La puissance de calcul disponible sur le Cloud va rendre fort ennuyeuse toute activité dont l'issue est conditionnée par les probabilités.

Grâce au Cloud, chacun peut potentiellement accéder à une phénoménale puissance de calcul et la payer à l’usage. Autant dire que la puissance de calcul est devenue, pour un usage ponctuel, une ressource très bon marché.
Cette puissance étant virtuellement infinie, il est probable que toute activité reposant sur un nombre fini de combinaison ne devienne rapidement fort ennuyeuse. Il en va ainsi par exemple, de la plupart des jeux de société déplaçant des pions dans un espace défini ou des jeux de cartes.
De même, toute activité dont l’issue est statistiquement prévisible perdra beaucoup de son attrait.
L’accès libre à des données historiques sur des périodes très longues et le traitement rapide de ces dernières garantiront un niveau de fiabilité proche de 100 %. Les paris sportifs seront certainement les premiers à en faire les frais compte tenu des enjeux financiers.
Mais les loisirs  ne seront pas les seuls à devoir contrer cette puissance de calcul pour survivre.

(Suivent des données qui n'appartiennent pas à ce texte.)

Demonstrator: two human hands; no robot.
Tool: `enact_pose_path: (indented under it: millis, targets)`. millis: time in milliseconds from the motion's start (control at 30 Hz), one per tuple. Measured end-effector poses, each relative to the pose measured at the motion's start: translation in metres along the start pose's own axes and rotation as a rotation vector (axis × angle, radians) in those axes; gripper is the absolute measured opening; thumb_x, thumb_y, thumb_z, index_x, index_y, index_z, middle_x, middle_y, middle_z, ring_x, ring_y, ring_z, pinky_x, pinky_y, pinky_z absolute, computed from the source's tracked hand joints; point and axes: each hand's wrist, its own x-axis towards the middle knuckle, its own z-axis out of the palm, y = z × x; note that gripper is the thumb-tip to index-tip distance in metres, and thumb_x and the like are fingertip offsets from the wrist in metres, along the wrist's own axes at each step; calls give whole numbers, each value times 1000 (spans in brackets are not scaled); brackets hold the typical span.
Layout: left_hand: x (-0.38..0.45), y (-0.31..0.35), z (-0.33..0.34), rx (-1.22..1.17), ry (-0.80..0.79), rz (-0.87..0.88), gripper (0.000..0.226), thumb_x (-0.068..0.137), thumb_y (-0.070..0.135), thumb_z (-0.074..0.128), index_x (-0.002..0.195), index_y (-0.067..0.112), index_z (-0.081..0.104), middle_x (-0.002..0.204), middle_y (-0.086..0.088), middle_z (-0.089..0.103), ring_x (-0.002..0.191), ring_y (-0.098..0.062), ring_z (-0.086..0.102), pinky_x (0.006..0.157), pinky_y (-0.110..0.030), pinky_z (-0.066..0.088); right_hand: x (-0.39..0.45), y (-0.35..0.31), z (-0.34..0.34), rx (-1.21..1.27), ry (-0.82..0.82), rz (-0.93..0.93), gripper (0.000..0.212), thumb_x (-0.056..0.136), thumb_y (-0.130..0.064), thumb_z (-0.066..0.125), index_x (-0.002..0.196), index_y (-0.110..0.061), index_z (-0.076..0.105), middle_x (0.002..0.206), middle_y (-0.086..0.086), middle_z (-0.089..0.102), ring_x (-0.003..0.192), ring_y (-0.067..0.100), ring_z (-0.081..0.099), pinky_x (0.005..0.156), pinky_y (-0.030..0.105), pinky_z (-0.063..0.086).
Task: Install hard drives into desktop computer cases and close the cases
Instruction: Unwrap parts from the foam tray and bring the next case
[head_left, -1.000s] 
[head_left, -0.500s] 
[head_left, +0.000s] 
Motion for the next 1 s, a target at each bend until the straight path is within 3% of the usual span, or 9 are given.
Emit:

Tous les dispositifs de sécurité reposant sur des associations de lettres, de chiffres et même de signes  sont désormais crackables. Les probabilités ne seront bientôt plus d’aucun secours pour la sécurité.
Quelques réactionnaires objecteront que nos journées ne comptent toujours que 24 heures et qu’il faut bien un peu de temps pour programmer les calculs et  interpréter les résultats.
Sans doute, mais c’est oublier que, partagé sur un réseau social, le temps, lui aussi devient infini.
Nos esprits cartésiens n’ont jamais été très à l’aise avec la notion d’infini. Il faut admettre que l’idée qu’une part d’un tout puisse être plus grande que ce qui la contient n’est pas un concept facile à manier.
L’avènement du Cloud nous renvoie à nos effrois ancestraux : la peur de l’infini et d'une puissance incontrôlable.